The Sky Was the Ocean That Day
Colin Brant, Anna Conway, Adam Helms, Buzz Osborne, Jason Saager
Organized by Bob Nickas

April 27th - May 25th, 2024
Opening Reception: April 27th | 6-8pm

Everybody is excited to announce The Sky Was the Ocean That Day, a group exhibition organized by Bob Nickas with works by Colin Brant, Anna Conway, Adam Helms, Buzz Osborne, and Jason Saager.  

“The artist sees things that we don’t, or to which we pay little or no notice, hurried along as we tend to be. They imagine and re-imagine the here and now to amplify and extend its contours, strata, and topography. They take us to another plane, a higher altitude, offering a more expansive view, as well as ask us to consider what might lie below the surface of the everyday, and to explore the unconscious. (As the photographer William Eggleston memorably declared, “I am at war with the obvious.”) Artists also bring things into being that weren’t here before, or were, but which they transform in unexpected ways, animating perception. They bring the world into the world. The Sky Was the Ocean That Day.
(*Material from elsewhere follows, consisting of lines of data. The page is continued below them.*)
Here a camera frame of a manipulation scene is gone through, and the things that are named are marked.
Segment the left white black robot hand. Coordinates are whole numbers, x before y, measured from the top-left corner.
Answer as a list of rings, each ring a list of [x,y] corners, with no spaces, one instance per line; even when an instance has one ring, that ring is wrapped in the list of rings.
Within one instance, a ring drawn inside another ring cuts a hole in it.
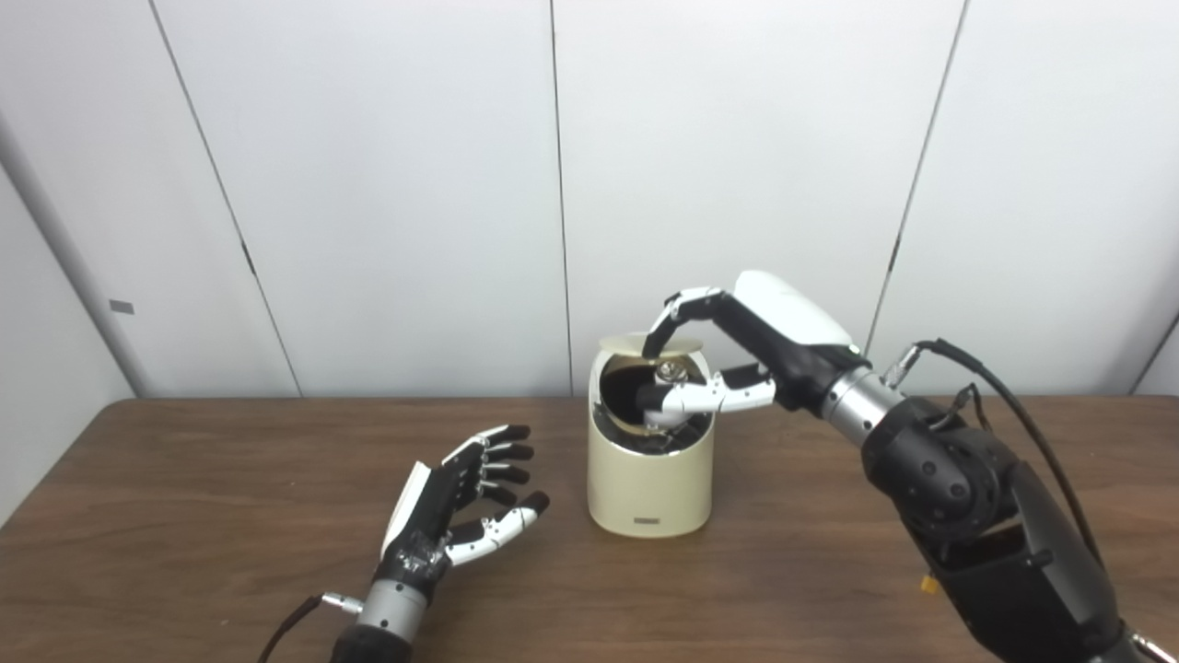
[[[411,587],[432,600],[453,567],[496,553],[549,507],[519,462],[531,460],[531,426],[508,424],[472,434],[435,465],[416,462],[380,543],[371,580]]]

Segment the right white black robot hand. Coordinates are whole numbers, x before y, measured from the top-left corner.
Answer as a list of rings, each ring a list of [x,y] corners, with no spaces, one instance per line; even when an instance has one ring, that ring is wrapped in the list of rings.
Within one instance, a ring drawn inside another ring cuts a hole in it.
[[[641,356],[660,357],[691,320],[711,320],[753,363],[718,372],[705,383],[641,386],[635,407],[644,413],[722,413],[779,403],[784,411],[822,418],[841,378],[869,365],[834,316],[763,270],[740,273],[730,290],[686,288],[665,298]]]
Why not every day?”

—excerpt from exhibition text.

pictured above: Colin Brant, Something I Saw, 2007, oil on canvas, 24” x 26” (work not included in the exhibition.)
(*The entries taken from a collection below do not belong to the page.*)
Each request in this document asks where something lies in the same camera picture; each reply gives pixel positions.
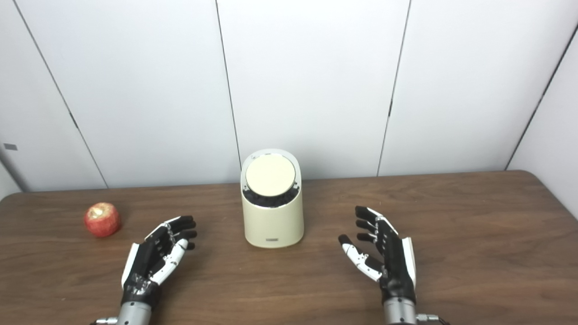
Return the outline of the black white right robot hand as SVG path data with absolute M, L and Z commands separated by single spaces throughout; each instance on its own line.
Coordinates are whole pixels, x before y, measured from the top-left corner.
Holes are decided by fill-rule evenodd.
M 399 298 L 416 304 L 416 265 L 411 238 L 401 238 L 386 216 L 367 206 L 356 206 L 355 216 L 356 226 L 365 230 L 357 234 L 357 239 L 374 244 L 380 258 L 361 251 L 347 235 L 341 234 L 338 241 L 345 255 L 359 271 L 378 283 L 382 302 Z

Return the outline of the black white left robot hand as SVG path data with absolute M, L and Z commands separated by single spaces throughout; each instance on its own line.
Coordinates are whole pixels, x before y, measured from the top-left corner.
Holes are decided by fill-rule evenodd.
M 121 277 L 122 304 L 141 302 L 156 308 L 163 282 L 195 247 L 195 228 L 192 216 L 178 216 L 159 224 L 142 243 L 132 244 Z
Colin Brant (Arcata, CA, 1965) is a painter whose main interest is in “the energies of the earth, glowing things, things that are real, primordial and alive.” Based in Bennington, Vermont, his most recent exhibitions include Dutton Gallery, New York; Platform Project Space, Brooklyn; Galleria Richter, Rome, Italy; and he participated in Arcadia and Elsewhere at James Cohan Gallery, New York, all 2023.
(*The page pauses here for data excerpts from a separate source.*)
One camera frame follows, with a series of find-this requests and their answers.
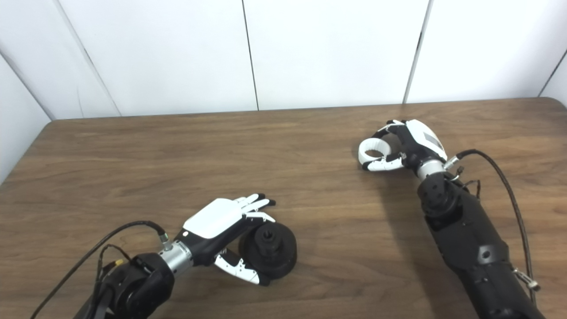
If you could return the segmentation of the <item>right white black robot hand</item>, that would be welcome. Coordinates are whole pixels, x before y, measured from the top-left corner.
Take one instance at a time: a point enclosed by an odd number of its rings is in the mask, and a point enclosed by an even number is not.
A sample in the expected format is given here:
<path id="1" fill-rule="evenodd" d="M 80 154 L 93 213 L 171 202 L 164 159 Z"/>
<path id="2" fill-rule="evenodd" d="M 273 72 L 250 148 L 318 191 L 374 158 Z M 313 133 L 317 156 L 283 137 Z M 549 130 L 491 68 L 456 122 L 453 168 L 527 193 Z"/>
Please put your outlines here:
<path id="1" fill-rule="evenodd" d="M 384 136 L 394 135 L 400 142 L 400 150 L 392 147 Z M 366 171 L 393 171 L 401 168 L 417 170 L 428 161 L 443 165 L 447 154 L 437 135 L 418 120 L 387 121 L 370 138 L 363 140 L 358 148 L 358 161 Z"/>

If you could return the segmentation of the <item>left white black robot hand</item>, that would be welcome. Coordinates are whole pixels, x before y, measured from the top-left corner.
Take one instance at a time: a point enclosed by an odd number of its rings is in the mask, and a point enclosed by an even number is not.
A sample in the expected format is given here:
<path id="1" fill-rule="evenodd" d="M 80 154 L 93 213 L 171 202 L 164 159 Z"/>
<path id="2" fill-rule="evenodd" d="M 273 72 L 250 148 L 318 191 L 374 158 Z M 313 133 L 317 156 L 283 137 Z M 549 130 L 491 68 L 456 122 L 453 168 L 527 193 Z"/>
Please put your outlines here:
<path id="1" fill-rule="evenodd" d="M 261 209 L 275 206 L 265 194 L 236 199 L 217 198 L 184 222 L 172 243 L 172 256 L 162 258 L 179 276 L 191 267 L 215 265 L 234 277 L 268 286 L 271 279 L 228 249 L 228 245 L 256 226 L 274 223 Z"/>
Anna Conway (Durango, Co, 1973) is a New York-based painter of narratives both utterly real and utterly fantastic, imagined with great attention to detail. She was included in Planet B: Climate Change and the New Sublime, a collateral exhibition of the 2022 Venice Biennale. In June she will present a single painting, The Whale, as a project at the Maramotti Collection in Reggio Emilia, Italy, and in September she takes part in the 15th Gwangju Biennale in Korea.

Adam Helms  (Tucson, AZ, 1974) works in various media, particularly drawing, as well as printmaking, silkscreen, collage, and installation, to explore social and political conflict, reflecting on how the past haunts the present. His work was featured in a two-person exhibition, alongside Bruce Conner, at Halsey Mackay Gallery in East Hampton, NY in 2022.

Buzz Osborne (Morton, WA, 1964) is the founder of the highly influential band, The Melvins, who recently marked their 40th anniversary. An inveterate photographer, particularly when he’s on tour, he has a keen eye for the oddity to be found in everyday life. A book of his photos, Rats, was published in 2022. He lives and works between Los Angeles and Tucson. 

Jason Saager (Mesa, AZ, 1982) is a painter who finds inspiration in everything from Italian Renaissance art and Chinese landscape painting, to the terrain of the American Southwest and the avant iconoclasm of Don Van Vliet. He refers to his re-orientation and disorientation of conventional pictorial space as “broken space-time.” His recent exhibitions include Galerie Nathalie Obadia, Paris, 2023, and Rodolphe Janssen, Brussels, 2022.

Bob Nickas (Paterson, NJ, 1957) is a writer and curator based in New York. He has organized over 120 exhibitions since 1984. He served as a curatorial advisor at MoMA/PS1 between 2004 and 2007 and on the teams for the 2003 Biennale de Lyon and Greater New York 2005 at MoMA/PS1. He was founding editor of Index magazine. His books include Painting Abstraction: New Elements in Abstract Painting and four collections of writing and interviews.